Elle levait vers lui de grands yeux qui l’imploraient.

Rouletabille y plongea les siens, puis la lâcha, apparemment radouci. Il essayait de se calmer lui-même, et pour la calmer, elle, il lui parla le langage de son terroir…

Tout à l’ouro… de quei que t’avié troubalado ! (Qu’est-ce qui t’avait troubléé tout à l’heure ?)…

— Le sais-je ? fit-elle… vos yeux me faisaient peur !

— Tu mens, Estève, tu sais quelque chose que tu ne veux pas me dire, mais apprends que l’on a enlevé ta maîtresse, cette nuit, que l’on est allé chercher le juge et que tu vas être arrêtée comme complice !

— Enlevée ! Enlevée ! s’écria la pauvre fille et elle s’écroula avec des larmes au pied du lit de Mlle de Lavardens ! Ah ! soupira-t-elle, perquêté sies envoulado ? (pourquoi t’es-tu envolée ?)

— Estève, je te crois une honnête fille, reprit Rouletabille, mais tu peux avoir commis quelque imprudence qui te sera pardonnée si tu parles avec sincérité… N’es-tu pas entrée hier en conversation avec des personnes qu’on n’a point l’habitude de voir au Viei Castou Nou ou dans les environs ?

— Non, monsieur !… Non, monsieur !… Avec personne !… Ah ! attendez ! attendez !… Hier matin, la grille était ouverte, je faisais la chambre de mademoiselle et j’ai aperçu devant la grille un homme de mauvaise mine… Justement mademoiselle passait et j’ai vu que ce vaurien était assez osé pour appeler mademoiselle.

— Et mademoiselle, qu’est-ce qu’elle a fait ?…

— Elle est allée à lui et lui a parlé pendant quelque temps, bien gentiment, ma foi !… Mademoiselle est trop bonne avec les gens de la route… surtout quand ils sont faits comme celui-là qui avait l’air d’un vrai brigand et qui regardait mademoiselle avec ses yeux du diable…

— Quand mademoiselle est rentrée, elle ne t’a rien dit ?

— Non !… mais moi, je l’ai questionnée. J’étais curieuse de savoir ce que voulait cet homme.
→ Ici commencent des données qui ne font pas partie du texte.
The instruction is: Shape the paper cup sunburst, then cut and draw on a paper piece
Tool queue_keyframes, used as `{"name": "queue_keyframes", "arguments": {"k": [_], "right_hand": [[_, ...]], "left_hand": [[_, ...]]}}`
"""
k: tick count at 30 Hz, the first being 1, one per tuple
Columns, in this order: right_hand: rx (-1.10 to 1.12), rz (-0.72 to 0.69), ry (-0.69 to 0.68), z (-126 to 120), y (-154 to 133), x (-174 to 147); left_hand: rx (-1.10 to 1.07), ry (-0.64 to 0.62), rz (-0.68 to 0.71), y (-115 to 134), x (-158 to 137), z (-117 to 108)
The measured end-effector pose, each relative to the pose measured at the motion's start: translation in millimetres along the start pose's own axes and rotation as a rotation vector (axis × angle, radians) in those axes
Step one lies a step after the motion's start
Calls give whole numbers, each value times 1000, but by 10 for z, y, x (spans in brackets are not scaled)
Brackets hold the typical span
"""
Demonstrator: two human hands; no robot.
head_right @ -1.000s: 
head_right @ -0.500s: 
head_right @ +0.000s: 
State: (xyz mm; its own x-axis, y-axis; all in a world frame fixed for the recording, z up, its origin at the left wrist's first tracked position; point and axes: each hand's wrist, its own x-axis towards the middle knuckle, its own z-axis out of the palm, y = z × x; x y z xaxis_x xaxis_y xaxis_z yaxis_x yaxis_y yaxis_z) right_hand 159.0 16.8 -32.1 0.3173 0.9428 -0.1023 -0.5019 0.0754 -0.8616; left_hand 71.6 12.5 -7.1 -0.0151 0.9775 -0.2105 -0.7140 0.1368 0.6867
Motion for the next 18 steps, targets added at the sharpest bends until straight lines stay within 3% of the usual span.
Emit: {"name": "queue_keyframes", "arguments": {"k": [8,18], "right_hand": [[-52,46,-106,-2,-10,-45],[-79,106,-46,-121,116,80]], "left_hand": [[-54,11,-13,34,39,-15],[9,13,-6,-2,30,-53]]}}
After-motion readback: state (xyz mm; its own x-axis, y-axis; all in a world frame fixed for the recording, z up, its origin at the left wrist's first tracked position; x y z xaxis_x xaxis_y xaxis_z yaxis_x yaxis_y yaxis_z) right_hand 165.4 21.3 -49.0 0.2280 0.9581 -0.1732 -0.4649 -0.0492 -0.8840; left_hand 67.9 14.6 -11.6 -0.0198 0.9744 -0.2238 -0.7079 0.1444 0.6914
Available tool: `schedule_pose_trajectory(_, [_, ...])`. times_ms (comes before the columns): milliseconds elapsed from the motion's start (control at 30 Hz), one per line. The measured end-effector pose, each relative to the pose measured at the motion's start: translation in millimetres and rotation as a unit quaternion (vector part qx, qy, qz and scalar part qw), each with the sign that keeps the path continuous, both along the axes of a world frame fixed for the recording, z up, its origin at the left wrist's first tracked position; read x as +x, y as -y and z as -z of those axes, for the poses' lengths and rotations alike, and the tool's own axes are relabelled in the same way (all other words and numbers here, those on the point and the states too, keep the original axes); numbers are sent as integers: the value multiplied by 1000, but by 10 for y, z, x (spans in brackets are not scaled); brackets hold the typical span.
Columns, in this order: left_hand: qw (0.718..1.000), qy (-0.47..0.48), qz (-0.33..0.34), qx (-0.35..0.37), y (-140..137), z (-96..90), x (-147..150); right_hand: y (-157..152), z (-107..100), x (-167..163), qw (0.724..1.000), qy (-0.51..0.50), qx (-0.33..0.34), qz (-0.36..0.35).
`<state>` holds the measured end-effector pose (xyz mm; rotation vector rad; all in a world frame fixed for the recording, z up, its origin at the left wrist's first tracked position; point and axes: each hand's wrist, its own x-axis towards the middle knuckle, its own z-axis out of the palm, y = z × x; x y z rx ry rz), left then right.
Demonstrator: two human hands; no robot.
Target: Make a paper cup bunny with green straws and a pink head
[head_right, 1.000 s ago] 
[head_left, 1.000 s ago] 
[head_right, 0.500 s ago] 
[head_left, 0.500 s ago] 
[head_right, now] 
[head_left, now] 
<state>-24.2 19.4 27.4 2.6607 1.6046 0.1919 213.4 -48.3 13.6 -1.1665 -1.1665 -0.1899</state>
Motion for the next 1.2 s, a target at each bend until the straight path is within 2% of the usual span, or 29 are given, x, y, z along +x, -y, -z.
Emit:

Elle m’a répondu :

» — C’est un tondeur de chiens ! Il m’a demandé si je n’avais pas un chien à tondre !…

» C’est tout ce que mademoiselle m’a dit… Alors moi, je suis retournée à la fenêtre, mais l’homme était parti… N’importe, sa figure ne me revenait pas ! C’est sûrement lui qui a fait le coup !… Ah ! pauvre mademoiselle, se reprit à gémir Estève, elle si confiante… si bonne avec tout le monde !… »

À ce moment, Jean arrivait en trombe… On l’entendait bondir dans l’escalier et crier :

— Odette ! Odette !

Rouletabille enferma d’un tour de clef Estève dans un petit cabinet voisin en lui jetant :

— Tu es ma prisonnière ! Nous sommes loin d’en avoir fini tous les deux !

Puis il ouvrit la porte de la chambre à son ami à qui il n’eut qu’à montrer le lit non défait pour lui apprendre le nouveau malheur qui le frappait et qu’il redoutait par-dessus tout !…

Jean poussa un rugissement :

— Ah ! le misérable !

— De qui parles-tu ? lui demanda froidement Rouletabille.